Tell how many lines contain the string "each" in the material underneath; the reply is that number and no more.

____________

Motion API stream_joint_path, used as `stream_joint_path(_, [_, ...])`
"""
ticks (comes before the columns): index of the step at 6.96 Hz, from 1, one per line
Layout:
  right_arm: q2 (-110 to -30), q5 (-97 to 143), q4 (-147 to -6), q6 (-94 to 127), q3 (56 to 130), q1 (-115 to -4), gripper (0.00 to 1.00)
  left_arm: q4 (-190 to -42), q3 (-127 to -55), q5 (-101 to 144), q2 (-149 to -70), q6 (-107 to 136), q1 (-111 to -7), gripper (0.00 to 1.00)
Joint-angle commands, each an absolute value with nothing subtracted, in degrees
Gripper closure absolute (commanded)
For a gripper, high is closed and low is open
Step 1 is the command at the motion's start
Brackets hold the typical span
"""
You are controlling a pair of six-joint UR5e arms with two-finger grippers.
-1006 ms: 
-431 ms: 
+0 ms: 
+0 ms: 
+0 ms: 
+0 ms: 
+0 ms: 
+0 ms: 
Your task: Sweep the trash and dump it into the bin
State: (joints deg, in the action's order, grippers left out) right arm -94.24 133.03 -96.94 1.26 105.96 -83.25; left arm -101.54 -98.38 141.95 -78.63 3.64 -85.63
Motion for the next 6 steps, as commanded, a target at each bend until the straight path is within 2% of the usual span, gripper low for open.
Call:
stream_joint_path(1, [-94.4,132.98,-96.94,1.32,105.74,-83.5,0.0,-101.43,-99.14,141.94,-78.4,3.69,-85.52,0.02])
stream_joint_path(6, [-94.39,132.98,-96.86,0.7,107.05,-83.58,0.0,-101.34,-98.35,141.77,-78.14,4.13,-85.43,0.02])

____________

**Your solution:**
2